No dell’Abruzzo al piano della Croazia: «È pericoloso»

16 Maggio 2015

PESCARA. La giunta regionale ha dato parere negativo al ministero dell'Ambiente, in ordine alla Piano ricerca e produzione degli idrocarburi nell'Adriatico, proposto dalla Croazia. La consultazione...

PESCARA. La giunta regionale ha dato parere negativo al ministero dell'Ambiente, in ordine alla Piano ricerca e produzione degli idrocarburi nell'Adriatico, proposto dalla Croazia.

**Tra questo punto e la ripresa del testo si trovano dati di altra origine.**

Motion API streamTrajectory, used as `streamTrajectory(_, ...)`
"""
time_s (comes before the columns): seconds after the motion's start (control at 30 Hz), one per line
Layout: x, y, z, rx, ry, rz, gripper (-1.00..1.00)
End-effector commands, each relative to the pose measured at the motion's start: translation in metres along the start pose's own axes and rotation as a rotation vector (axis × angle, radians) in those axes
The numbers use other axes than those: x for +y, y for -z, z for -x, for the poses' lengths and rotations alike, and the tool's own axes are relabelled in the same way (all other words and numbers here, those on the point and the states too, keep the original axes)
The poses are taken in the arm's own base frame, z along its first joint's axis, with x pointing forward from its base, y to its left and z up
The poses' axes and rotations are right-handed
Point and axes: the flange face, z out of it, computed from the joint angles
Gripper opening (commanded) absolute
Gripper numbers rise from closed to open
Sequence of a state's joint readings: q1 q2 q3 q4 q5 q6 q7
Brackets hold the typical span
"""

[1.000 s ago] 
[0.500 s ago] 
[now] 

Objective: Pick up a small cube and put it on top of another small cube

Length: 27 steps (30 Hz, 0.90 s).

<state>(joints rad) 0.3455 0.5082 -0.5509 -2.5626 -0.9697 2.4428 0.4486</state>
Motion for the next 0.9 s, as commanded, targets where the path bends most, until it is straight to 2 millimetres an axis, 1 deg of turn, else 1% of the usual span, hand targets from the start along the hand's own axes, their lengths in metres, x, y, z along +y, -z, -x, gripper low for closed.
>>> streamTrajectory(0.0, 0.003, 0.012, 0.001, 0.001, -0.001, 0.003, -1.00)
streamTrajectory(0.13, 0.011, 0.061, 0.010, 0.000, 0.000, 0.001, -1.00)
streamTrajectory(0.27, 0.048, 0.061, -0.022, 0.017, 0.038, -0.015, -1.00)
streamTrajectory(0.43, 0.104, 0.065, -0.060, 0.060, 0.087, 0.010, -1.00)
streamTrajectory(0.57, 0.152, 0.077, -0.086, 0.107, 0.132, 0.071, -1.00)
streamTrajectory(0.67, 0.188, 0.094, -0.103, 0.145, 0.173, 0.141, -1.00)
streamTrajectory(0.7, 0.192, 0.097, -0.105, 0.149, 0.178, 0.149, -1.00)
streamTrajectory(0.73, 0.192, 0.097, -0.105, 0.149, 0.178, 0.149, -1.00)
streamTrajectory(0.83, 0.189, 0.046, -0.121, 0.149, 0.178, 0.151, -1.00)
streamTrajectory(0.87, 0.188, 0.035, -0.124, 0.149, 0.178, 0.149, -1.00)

La consultazione si è svolta nell'ambito della procedura di Vas (Valutazione ambientale strategica).

«Il parere negativo», si legge nella delibera, «è stato espresso ritenendo che l'attuazione del piano nella porzione dell’ Adriatico croato con rilievi sismici e perforazioni esplorative, determinerà rilevanti impatti negativi sull'ambiente marino dell'intero spazio Adriatico, con ripercussioni anche per l’Abruzzo».

Tra le altre motivazioni che vengono addotte, anche la coerenza di tali attività di ricerca con le direttive europee sullo sviluppo ecocompatibile dell'ambiente marino. «La strategia di ricerca degli idrocarburi nell'Adriatico», scrive la giunta, «risulta antitetica rispetto alla strategia europea volta allo sviluppo delle energie rinnovabili e ad una crescita sostenibile intelligente e solidale, che favorisca un'economia basata su un nuovo sistema energetico rinnovabile, in grado di contrastare i fenomeni del cambiamento climatico».

E sulla presa di posizione della giunta si esprimono subito i consiglieri regionali Mauro Febbo e Lorenzo Sospiri (Forza Italia): «Ci fa piacere che il presidente D’Alfonso e la giunta abbiano dato parere negativo al Piano di ricerca e produzione degli idrocarburi nell'Adriatico proposto dalla Croazia, ma avrebbero dovuto impegnarsi allo stesso modo per difendere la loro regione. Non possiamo dimenticare le clamorose omissioni della Regione che in questi mesi hanno confermato la sufficienza con la quale si sta affrontando il tema della petrolizzazione e dello sviluppo, salvo poi provare a raccontare un’altra verità ai cittadini».